» TASK DIRECTIONS: Retype exactly the lines below, beginning with the first and ending with the line where "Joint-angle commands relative" appears.
· · · · ·
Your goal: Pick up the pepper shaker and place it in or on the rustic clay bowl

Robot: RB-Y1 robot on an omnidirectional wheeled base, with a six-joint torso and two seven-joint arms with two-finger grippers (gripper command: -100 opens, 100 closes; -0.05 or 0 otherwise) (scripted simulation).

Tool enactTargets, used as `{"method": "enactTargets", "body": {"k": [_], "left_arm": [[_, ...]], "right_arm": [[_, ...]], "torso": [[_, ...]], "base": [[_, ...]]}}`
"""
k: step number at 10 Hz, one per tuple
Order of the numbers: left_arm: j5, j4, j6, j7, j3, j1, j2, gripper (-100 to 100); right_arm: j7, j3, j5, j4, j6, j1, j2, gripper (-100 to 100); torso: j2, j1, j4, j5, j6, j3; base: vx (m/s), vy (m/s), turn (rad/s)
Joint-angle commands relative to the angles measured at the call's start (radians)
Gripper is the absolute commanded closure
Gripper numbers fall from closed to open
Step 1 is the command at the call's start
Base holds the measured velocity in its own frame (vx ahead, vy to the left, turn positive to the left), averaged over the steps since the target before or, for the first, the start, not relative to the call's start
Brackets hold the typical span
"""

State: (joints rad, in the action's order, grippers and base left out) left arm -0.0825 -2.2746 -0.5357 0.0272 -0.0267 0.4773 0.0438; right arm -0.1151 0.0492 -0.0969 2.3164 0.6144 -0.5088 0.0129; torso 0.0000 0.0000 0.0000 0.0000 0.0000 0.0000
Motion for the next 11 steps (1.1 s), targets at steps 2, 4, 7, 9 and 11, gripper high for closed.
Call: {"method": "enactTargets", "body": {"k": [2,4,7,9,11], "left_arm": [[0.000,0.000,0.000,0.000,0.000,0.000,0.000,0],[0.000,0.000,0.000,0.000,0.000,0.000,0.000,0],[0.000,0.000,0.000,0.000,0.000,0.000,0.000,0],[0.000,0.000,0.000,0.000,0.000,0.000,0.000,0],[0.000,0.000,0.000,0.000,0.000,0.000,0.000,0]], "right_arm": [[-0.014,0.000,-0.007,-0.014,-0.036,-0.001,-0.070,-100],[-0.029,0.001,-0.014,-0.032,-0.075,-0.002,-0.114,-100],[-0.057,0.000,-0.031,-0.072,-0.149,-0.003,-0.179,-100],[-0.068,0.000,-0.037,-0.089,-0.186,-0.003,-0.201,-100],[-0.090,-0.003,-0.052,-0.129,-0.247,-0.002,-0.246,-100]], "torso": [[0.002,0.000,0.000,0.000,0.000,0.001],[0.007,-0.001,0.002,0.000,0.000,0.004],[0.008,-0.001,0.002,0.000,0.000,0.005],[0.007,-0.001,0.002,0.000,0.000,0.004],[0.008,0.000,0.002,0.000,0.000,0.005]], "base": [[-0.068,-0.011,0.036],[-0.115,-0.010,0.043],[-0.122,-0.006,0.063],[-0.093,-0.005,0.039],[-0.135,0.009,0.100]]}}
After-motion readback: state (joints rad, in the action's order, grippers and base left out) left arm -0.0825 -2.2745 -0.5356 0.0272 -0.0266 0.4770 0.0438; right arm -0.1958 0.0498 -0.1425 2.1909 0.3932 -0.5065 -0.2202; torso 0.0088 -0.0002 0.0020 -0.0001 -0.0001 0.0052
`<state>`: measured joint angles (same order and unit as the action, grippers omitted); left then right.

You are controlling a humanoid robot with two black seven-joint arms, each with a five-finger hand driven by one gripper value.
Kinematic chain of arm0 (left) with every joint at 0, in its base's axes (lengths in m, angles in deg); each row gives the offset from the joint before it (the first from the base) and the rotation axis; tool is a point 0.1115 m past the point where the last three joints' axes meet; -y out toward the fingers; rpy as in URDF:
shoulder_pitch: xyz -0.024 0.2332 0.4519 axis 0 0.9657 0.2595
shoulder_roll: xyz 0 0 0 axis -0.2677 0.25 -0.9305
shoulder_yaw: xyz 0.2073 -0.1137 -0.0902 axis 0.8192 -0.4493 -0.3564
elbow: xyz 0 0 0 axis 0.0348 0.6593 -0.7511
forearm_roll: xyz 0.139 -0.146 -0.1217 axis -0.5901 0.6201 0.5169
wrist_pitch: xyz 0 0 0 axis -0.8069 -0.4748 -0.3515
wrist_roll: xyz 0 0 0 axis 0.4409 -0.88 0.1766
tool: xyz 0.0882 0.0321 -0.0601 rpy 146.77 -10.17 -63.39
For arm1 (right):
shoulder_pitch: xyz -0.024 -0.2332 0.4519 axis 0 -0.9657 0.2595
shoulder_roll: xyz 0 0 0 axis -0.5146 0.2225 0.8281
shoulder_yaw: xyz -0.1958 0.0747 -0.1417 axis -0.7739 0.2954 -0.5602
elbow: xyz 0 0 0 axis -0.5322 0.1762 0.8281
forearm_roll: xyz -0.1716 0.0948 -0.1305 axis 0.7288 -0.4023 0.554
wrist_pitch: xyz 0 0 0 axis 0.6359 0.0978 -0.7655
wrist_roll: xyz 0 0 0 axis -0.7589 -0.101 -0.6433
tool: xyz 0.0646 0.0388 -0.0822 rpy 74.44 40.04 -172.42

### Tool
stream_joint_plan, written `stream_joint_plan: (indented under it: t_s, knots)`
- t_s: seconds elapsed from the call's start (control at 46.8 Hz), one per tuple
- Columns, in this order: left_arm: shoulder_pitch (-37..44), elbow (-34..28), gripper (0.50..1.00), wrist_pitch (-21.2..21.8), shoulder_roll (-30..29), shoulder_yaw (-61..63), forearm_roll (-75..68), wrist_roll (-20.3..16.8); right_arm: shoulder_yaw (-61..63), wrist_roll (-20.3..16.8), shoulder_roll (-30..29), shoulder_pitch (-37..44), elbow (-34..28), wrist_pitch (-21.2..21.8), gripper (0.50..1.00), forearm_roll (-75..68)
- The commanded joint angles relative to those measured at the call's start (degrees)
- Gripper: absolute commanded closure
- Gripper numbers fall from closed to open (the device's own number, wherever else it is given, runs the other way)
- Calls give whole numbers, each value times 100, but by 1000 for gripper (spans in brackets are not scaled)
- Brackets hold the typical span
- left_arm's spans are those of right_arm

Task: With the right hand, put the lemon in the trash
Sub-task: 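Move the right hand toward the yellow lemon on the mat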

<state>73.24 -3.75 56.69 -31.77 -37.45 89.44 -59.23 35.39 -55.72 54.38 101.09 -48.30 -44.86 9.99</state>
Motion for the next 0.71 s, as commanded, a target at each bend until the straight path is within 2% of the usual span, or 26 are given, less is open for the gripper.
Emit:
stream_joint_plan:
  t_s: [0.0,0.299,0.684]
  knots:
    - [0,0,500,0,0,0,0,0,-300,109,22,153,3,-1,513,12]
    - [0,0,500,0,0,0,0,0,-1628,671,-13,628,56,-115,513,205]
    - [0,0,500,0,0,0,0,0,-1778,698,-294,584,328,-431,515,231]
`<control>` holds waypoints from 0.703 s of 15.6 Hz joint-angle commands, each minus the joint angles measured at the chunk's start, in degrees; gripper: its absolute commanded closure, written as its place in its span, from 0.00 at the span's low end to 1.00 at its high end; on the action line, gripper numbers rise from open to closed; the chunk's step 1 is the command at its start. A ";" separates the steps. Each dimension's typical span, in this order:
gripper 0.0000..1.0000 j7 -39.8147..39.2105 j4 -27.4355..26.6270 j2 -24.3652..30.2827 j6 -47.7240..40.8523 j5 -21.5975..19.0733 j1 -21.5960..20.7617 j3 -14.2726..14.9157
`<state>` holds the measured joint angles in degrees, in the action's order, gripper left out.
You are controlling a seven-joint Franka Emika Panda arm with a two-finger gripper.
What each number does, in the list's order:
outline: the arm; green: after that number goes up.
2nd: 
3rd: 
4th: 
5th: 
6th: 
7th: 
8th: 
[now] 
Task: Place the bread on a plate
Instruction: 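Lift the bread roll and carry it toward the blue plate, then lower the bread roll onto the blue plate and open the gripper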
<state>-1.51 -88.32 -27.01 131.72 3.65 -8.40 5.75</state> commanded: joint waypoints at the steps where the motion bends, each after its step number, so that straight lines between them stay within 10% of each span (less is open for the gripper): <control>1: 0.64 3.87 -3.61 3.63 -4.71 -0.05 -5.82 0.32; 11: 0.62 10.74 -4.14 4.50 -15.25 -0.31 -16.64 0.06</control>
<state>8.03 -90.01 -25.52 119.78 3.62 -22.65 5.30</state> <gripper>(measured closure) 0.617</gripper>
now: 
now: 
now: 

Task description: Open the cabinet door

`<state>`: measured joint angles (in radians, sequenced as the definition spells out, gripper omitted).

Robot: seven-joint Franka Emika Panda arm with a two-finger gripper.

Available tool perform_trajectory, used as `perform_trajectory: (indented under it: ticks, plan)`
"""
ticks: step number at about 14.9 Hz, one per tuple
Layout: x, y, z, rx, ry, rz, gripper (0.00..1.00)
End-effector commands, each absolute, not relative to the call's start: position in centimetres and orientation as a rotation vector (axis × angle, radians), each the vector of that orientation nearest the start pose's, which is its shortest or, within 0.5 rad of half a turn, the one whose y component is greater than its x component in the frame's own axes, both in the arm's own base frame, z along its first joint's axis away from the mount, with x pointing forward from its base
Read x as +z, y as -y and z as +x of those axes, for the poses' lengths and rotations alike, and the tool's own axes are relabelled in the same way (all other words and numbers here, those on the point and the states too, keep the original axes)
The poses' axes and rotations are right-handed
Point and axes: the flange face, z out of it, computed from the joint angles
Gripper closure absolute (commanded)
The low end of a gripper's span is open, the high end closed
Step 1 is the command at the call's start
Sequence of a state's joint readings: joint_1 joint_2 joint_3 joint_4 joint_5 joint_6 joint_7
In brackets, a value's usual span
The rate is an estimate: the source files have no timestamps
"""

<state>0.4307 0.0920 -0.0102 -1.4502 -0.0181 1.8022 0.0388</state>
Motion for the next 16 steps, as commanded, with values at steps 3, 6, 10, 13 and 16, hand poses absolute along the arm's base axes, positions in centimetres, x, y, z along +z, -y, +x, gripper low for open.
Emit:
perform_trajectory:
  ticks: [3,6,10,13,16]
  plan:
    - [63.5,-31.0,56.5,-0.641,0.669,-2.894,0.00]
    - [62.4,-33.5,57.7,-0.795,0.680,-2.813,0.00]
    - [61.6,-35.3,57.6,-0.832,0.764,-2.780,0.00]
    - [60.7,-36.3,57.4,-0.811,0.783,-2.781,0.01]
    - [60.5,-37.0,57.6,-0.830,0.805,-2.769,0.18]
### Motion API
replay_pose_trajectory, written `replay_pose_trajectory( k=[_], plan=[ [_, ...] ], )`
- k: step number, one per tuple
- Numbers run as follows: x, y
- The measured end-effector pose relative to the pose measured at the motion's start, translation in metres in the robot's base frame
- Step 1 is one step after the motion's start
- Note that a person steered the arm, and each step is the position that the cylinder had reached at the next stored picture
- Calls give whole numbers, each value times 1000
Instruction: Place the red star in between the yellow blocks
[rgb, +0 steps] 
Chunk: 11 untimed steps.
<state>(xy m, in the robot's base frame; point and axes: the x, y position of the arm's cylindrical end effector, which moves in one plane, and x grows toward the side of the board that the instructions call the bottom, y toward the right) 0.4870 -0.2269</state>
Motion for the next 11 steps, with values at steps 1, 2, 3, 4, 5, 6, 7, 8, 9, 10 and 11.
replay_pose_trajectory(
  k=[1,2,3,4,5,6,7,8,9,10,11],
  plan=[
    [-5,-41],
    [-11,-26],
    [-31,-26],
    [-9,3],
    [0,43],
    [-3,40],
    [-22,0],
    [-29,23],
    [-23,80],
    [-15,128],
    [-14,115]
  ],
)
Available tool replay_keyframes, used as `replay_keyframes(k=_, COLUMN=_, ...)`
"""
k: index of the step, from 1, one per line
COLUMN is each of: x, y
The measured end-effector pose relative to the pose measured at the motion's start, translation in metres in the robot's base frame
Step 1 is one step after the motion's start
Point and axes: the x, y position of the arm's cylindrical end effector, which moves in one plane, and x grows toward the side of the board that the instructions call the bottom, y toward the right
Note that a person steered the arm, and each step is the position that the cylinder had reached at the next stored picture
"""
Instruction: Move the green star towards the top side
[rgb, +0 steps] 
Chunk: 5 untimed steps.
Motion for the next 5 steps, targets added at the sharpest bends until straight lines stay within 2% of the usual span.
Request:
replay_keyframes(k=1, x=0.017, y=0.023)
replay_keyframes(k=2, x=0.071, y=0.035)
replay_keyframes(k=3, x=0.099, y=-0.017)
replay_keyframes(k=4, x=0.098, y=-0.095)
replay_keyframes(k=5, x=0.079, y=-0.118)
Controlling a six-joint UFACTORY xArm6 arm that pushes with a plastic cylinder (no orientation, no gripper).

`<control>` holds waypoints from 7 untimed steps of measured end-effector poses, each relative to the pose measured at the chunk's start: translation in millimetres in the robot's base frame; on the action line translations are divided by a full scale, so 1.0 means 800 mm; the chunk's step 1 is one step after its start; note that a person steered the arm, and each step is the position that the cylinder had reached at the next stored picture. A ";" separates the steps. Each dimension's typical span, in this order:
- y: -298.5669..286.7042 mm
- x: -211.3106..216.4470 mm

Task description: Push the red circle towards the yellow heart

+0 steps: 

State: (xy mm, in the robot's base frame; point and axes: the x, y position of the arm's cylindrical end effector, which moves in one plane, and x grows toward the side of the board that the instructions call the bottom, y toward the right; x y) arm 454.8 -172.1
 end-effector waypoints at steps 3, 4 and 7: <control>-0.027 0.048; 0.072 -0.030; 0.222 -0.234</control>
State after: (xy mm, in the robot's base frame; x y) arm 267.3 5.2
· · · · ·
» REPLY TO THE TASK:
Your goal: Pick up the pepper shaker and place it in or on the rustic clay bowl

Robot: RB-Y1 robot on an omnidirectional wheeled base, with a six-joint torso and two seven-joint arms with two-finger grippers (gripper command: -100 opens, 100 closes; -0.05 or 0 otherwise) (scripted simulation).

Tool enactTargets, used as `{"method": "enactTargets", "body": {"k": [_], "left_arm": [[_, ...]], "right_arm": [[_, ...]], "torso": [[_, ...]], "base": [[_, ...]]}}`
"""
k: step number at 10 Hz, one per tuple
Order of the numbers: left_arm: j5, j4, j6, j7, j3, j1, j2, gripper (-100 to 100); right_arm: j7, j3, j5, j4, j6, j1, j2, gripper (-100 to 100); torso: j2, j1, j4, j5, j6, j3; base: vx (m/s), vy (m/s), turn (rad/s)
Joint-angle commands relative to the angles measured at the call's start (radians)

The exercise is now complete.